GigaOM » Spam is sucking life out of Email
We all know that spam's a problem. But a recent post on gigaom.com had a stat that caught my eye: quoting a NY times article that said spam "accounts for more than 9 of every 10 e-mail messages."
I knew that it was bad, but since we've set up with Mailfoundry, the number of spam messages that actually make it to my inbox have dropped to fewer than 10 a week - yes, a week.
I'm not suggesting that Mailfoundry is the answer to spam filtering - running mail through Gmail, using SpamAssassin, and any of the many other tools out there are probably equally good.

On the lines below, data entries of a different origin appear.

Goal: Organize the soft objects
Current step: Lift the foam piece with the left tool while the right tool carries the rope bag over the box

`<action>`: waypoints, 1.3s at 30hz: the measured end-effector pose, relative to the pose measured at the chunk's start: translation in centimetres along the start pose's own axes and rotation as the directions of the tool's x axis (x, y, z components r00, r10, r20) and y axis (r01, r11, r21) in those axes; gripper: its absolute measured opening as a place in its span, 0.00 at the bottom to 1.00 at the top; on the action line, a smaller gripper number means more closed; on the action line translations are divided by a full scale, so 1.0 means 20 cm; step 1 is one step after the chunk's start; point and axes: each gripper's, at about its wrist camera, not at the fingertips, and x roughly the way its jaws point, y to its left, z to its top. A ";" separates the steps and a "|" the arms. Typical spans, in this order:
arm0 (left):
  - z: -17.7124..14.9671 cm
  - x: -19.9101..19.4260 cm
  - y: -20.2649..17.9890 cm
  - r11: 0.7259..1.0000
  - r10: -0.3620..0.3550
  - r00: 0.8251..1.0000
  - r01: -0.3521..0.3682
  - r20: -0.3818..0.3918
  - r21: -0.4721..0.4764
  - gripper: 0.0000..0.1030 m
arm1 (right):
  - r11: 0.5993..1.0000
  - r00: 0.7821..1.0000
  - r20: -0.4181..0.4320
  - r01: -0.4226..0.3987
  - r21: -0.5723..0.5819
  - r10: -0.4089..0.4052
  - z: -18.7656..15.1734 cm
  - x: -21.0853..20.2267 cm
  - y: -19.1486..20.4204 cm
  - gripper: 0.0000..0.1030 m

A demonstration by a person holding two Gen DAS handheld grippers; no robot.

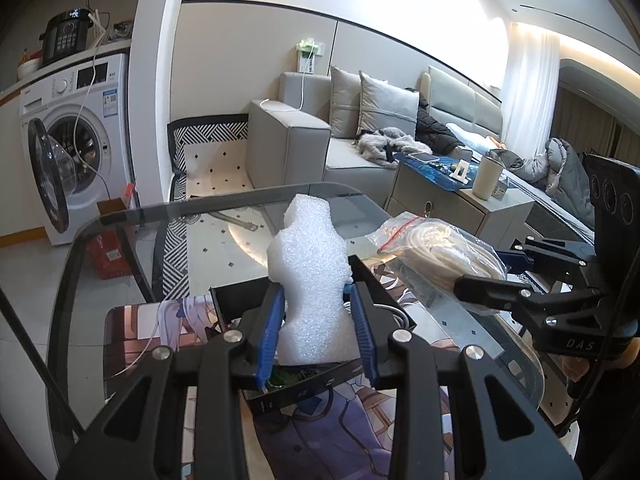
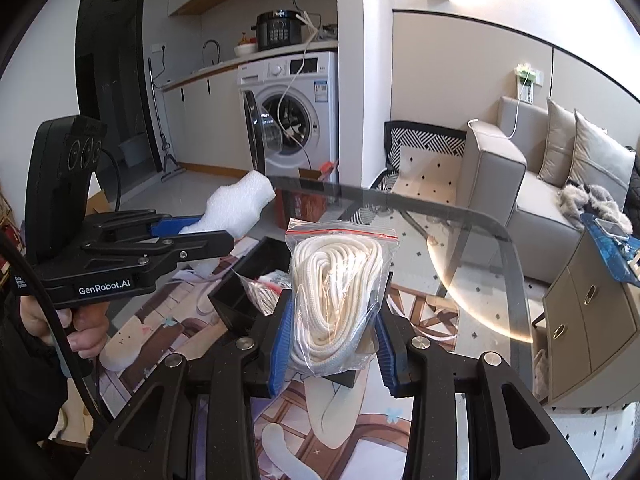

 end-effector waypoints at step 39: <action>-0.04 0.44 0.13 0.998 0.003 0.979 -0.016 -0.203 -0.064 0.33 | 0.990 0.967 -0.256 -0.026 -0.138 -0.010 0.04 0.62 0.01 0.36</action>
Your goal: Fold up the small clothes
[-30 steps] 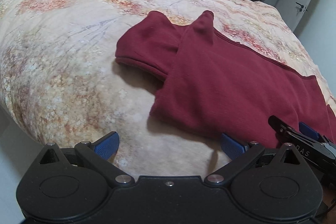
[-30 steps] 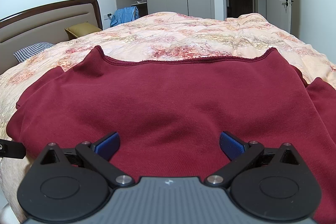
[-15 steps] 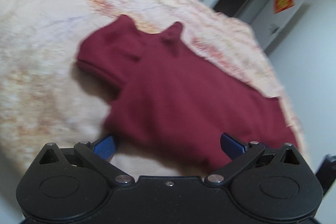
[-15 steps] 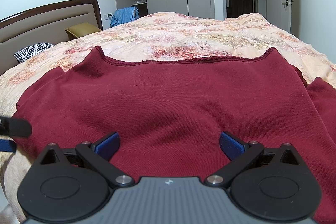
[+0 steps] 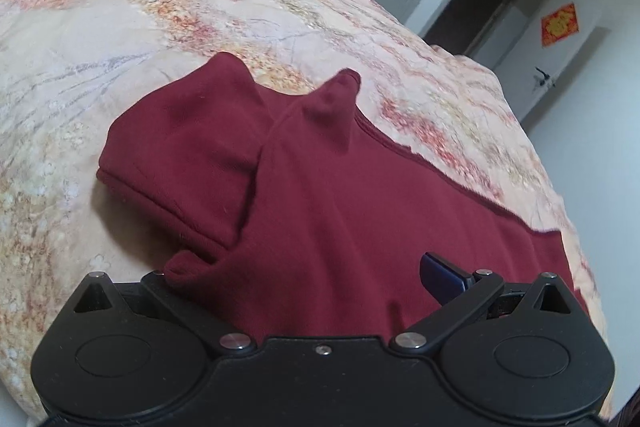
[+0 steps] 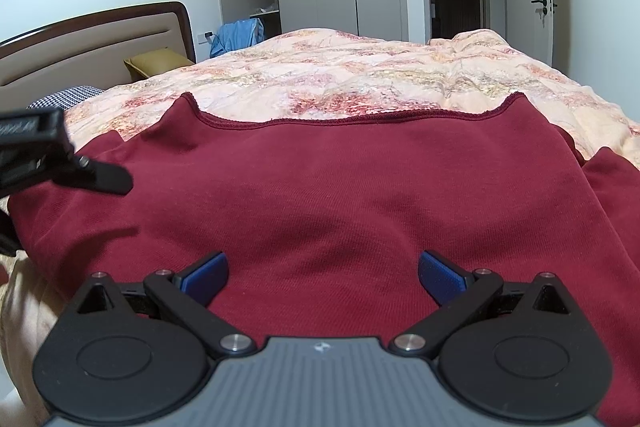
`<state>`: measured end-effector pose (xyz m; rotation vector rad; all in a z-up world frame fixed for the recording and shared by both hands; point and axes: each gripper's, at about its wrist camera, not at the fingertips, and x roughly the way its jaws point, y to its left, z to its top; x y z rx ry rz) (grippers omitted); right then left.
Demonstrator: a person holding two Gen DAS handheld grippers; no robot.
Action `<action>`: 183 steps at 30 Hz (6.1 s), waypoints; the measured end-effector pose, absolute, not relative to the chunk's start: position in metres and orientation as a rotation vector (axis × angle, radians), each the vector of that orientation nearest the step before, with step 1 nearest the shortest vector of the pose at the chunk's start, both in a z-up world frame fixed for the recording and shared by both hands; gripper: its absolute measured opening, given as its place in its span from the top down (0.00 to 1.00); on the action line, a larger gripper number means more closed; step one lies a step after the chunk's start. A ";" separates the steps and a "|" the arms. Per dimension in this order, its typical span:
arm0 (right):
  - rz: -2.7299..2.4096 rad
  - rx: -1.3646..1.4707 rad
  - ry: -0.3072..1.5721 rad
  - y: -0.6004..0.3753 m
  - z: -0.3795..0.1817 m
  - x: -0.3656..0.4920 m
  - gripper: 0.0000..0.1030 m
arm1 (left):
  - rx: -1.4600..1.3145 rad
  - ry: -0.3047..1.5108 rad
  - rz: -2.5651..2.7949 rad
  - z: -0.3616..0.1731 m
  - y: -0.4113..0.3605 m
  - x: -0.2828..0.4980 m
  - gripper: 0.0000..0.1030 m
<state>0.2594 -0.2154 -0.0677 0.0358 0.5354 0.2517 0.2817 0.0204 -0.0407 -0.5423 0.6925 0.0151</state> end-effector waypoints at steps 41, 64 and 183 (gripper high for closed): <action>0.249 0.042 0.524 -0.217 -0.070 0.258 0.00 | -0.726 0.464 0.045 -0.060 0.043 0.258 0.23; 0.244 0.084 0.573 -0.222 -0.059 0.264 0.00 | -0.605 0.456 0.135 -0.059 0.035 0.262 0.66; 0.030 0.486 0.451 -0.389 -0.041 0.261 0.87 | -0.251 0.746 -0.283 -0.040 -0.074 0.288 0.01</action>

What I do think is that as the number of spam increase relative to actual mail, we're going to see three things happen:
- spam filtering that happens away from your inbox is going to increase in popularity due to its greater efficiency for the end user (you).
- spam filtering that aggregates the spam reporting of its userbase is going to become ever more effective - think about something like Gmail or Mailfoundry, where many users are marking messages as spam thereby training the filters for everyone. It just makes sense that this sort of approach is going to always be more effective than what you or I can do invididually by training our own anti-spam system.

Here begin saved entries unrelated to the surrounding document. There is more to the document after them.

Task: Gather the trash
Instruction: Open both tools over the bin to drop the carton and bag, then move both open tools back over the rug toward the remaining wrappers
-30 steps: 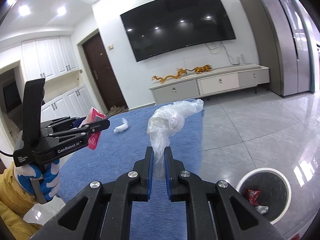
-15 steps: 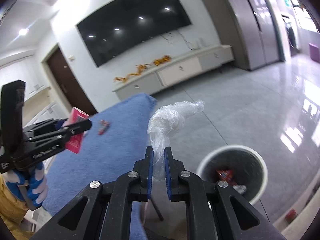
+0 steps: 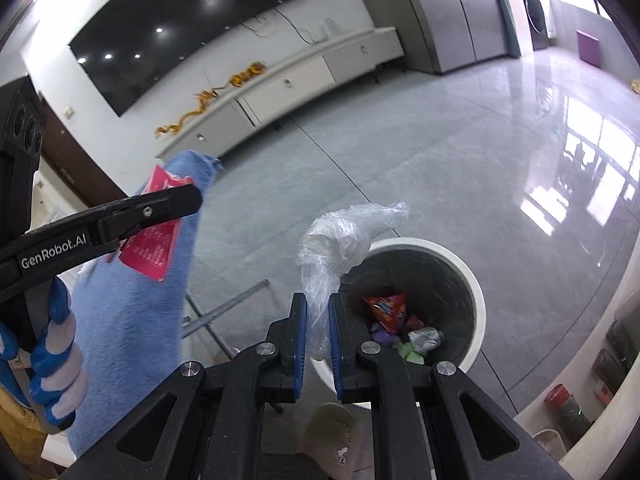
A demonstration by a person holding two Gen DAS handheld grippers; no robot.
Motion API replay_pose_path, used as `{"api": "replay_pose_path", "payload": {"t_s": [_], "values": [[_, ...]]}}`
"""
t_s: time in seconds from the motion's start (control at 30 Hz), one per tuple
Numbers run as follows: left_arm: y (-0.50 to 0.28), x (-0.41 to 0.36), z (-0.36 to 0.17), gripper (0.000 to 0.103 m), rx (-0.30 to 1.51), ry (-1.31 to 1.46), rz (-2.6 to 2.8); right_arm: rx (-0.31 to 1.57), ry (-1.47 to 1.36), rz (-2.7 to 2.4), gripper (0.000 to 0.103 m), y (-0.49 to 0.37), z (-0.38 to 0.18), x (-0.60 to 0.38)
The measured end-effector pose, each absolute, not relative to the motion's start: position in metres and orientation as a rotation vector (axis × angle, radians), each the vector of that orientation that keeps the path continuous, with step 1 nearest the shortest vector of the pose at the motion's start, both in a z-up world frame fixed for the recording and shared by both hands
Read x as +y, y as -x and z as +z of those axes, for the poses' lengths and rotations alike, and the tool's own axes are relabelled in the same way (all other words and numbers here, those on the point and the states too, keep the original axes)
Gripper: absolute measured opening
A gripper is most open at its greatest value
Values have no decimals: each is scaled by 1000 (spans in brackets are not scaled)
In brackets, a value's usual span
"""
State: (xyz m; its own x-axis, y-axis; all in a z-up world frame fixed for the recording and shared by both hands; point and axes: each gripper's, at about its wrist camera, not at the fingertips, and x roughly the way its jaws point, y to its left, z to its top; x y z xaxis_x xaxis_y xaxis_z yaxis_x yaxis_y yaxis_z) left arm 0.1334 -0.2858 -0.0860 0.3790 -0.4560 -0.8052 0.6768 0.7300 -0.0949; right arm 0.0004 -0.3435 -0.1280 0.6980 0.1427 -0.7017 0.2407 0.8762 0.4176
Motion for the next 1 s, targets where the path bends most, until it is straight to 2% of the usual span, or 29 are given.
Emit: {"api": "replay_pose_path", "payload": {"t_s": [0.1,0.2,0.23,0.3,0.37,0.6,0.77,0.87,0.93,1.0], "values": [[-142,-299,-96,33,973,-225,-770,843,-524,-82,12,-7,-137,-350],[-146,-309,-104,55,995,-185,-799,864,-542,-116,14,-12,-146,-361],[-147,-308,-105,56,994,-177,-804,867,-551,-126,15,-12,-149,-363],[-148,-309,-106,56,999,-166,-815,875,-554,-149,31,-6,-153,-365],[-148,-307,-106,56,1000,-157,-813,878,-561,-166,36,-5,-154,-365],[-141,-291,-94,56,964,-157,-775,839,-567,-182,36,5,-140,-364],[-128,-265,-74,56,874,-188,-718,791,-557,-195,37,17,-119,-361],[-120,-250,-62,61,832,-192,-690,767,-546,-210,44,25,-107,-357],[-114,-239,-54,68,798,-195,-674,751,-540,-217,48,28,-99,-353],[-108,-228,-44,68,764,-196,-657,735,-531,-223,52,32,-90,-348]]}}
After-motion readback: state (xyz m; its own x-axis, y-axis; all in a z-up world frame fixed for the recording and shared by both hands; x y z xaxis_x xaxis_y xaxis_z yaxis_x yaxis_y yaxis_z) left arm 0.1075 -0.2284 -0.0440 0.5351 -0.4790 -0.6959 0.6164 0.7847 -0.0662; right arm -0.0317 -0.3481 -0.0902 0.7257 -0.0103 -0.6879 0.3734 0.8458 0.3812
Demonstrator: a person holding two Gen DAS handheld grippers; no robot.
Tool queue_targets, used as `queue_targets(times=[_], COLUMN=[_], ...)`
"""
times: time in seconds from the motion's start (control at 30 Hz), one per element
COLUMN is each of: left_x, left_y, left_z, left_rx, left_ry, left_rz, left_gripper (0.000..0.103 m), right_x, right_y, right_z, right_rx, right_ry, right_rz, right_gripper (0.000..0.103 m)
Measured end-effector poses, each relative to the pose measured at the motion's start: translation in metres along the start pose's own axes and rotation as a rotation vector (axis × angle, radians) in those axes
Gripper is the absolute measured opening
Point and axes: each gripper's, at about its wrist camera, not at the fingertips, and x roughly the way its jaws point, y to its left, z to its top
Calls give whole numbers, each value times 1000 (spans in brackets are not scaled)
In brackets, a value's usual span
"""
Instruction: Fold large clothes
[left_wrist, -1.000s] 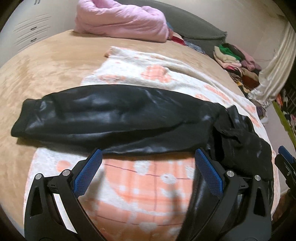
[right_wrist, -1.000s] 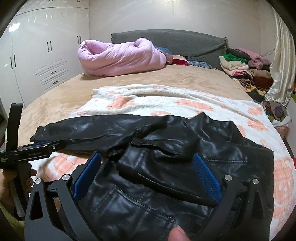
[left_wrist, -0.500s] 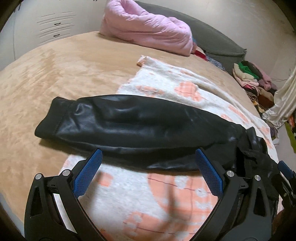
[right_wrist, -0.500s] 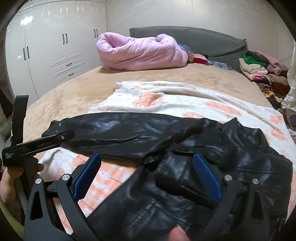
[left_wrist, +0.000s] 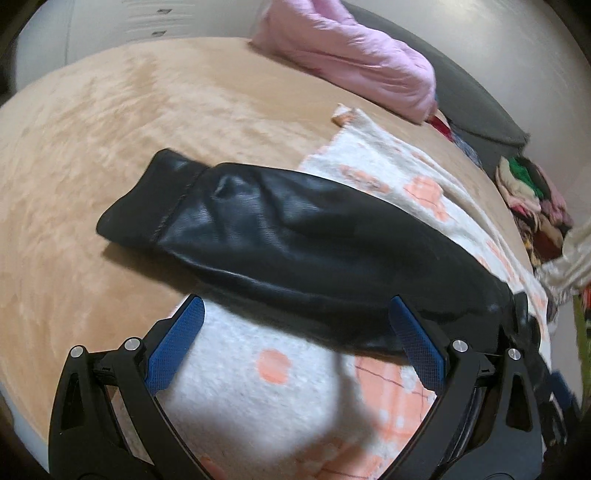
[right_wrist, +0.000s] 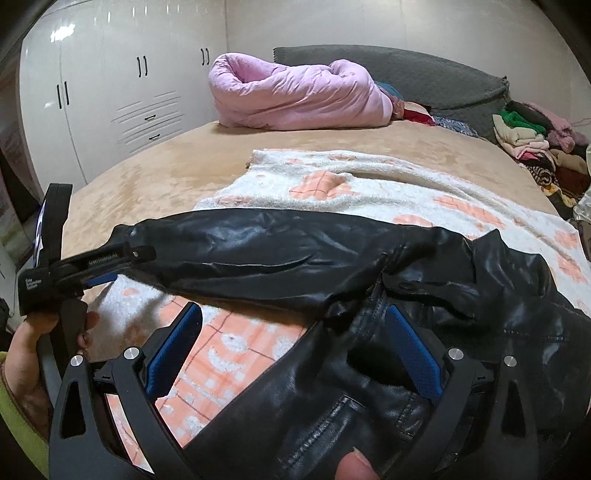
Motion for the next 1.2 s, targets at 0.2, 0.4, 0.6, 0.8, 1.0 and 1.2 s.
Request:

- some form of verified sender and "pay to send" email is going to arise out of the competing proposals. Making spam unprofitable is the only realistic way I can see to shift this trend. The concept has problems, but spammers are spamming to make money. A serious reduction in the profits would go a long way towards reducing the allure of spamming.
The trick is going to be coming up with a solution that retains the utility of email while signifcantly reducing the spam problem in a manner that doesn't restrict control of who can send email.